Ausgeklügelt ist die Nutzung des langen Innenraumes. Die im Wagenboden versenkbare dritte Sitzreihe schafft Platz für zwei weitere erwachsene Mitreisende. Der dann noch verbleibende Kofferraum entspricht immerhin dem eines Kompaktmodells, auch wenn VW noch keine genauen Daten nennt. Der Zugang für die hinteren Hinterbänkler wird übrigens durch ein klug konstruiertes Schrägstellen der Rücksitzlehnen in Reihe Zwei erleichtert, selbst groß gewachsene Mitfahrer müssen sich nicht verrenken. Bleiben die Zusatzsitze leer, kann die zweite Reihe um 20 Zentimeter nach hinten verschoben werden, was fürstliche Beinfreiheit im Fond schafft. Ist nur das Frontgestühl belegt, wächst der Laderaum um ein Vielfaches, es werden wohl um die 2.000 oder mehr Liter sein, auf denen sich Kisten, Möbel, Freizeitgeräte oder der Wocheneinkauf für eine Großfamilie ausbreiten können. Das steigert natürlich den Nutzwert des Atlas und trifft den Geschmack der US-Kunden.

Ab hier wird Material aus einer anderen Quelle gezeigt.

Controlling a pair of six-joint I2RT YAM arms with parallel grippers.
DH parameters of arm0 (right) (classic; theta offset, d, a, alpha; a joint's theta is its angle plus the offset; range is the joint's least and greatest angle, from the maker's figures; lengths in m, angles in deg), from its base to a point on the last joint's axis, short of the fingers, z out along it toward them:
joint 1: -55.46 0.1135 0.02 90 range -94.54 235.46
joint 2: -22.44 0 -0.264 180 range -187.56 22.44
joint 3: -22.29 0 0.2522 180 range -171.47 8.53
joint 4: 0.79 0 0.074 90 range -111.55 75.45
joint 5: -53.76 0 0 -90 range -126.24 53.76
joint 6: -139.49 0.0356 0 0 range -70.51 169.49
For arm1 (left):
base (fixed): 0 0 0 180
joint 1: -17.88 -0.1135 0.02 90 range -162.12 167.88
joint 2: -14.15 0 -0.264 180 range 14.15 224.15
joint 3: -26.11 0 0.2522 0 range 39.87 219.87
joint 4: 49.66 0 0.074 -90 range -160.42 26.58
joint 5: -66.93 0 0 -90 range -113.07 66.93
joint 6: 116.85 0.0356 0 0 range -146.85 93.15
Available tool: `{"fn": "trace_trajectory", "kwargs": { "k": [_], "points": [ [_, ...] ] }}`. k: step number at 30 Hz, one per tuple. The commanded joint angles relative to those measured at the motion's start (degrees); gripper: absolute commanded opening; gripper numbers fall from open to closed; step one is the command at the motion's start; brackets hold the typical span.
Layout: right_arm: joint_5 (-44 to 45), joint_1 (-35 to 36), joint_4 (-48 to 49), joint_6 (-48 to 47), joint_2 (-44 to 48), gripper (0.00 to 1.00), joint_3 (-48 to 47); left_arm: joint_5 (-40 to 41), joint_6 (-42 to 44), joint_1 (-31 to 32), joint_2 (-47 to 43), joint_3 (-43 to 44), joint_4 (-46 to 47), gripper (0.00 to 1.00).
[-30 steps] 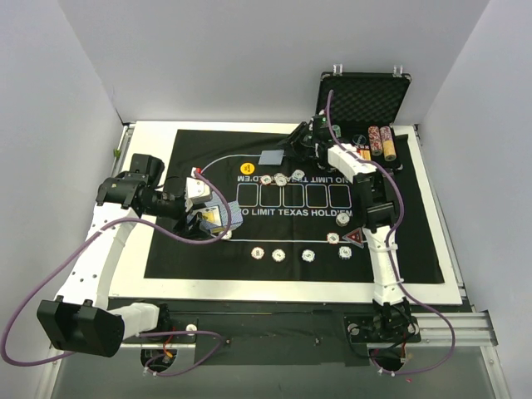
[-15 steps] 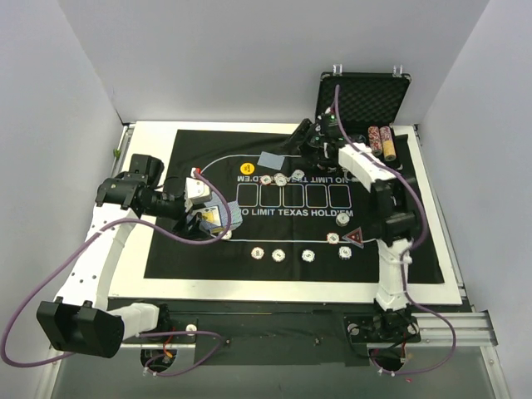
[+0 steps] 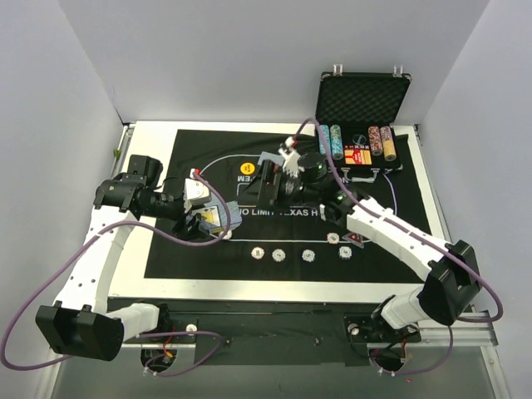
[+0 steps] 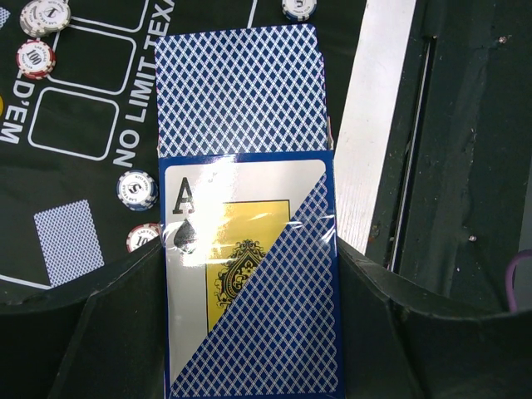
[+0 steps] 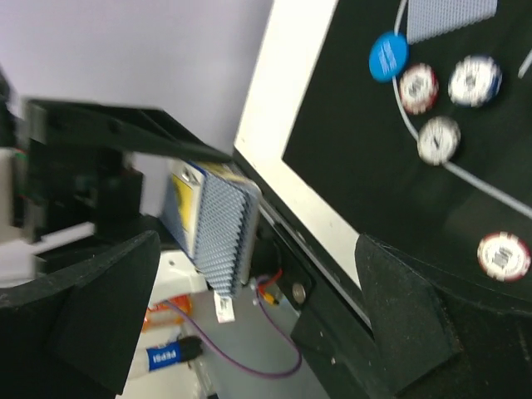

Zwei Benziner mit bis zu 280 PS
Im Motorraum findet sich Vertrautes, aber natürlich keine Dieselmotoren. Der kleinere der beiden Benziner hat zwei Liter Hubraum, vier Zylinder und leistet dank Turboaufladung 175 kW / 238 PS. Dann hat der Atlas Frontantrieb. Allrad auf Wunsch ist nur in Verbindung mit dem 3,6-Liter-Sechszylinder (206 kW / 280 PS) zu haben. Beide haben serienmäßig eine Achtgang-Automatik an Bord. Bestellbar sind moderne Assistenzsysteme wie automatische Notbremsung, Abstandsradar oder aktives Spurhalten. Natürlich kann der Riese auch halbautomatisch eingeparkt werden.
Ein großes SUV zu einem attraktiven Preis also, das durchaus das Zeug zum Erfolgsmodell an Bord hat. Zusammen mit dem im Januar in Detroit debütierenden Tiguan (mit verlängertem Radstand und ebenfalls bis zu sieben Sitzen) sollte das Duo die Wende stemmen. Ein VW-Manager mit US-Pass begründet den Optimismus: "Schließlich sind wir Amerikaner nicht nachtragend."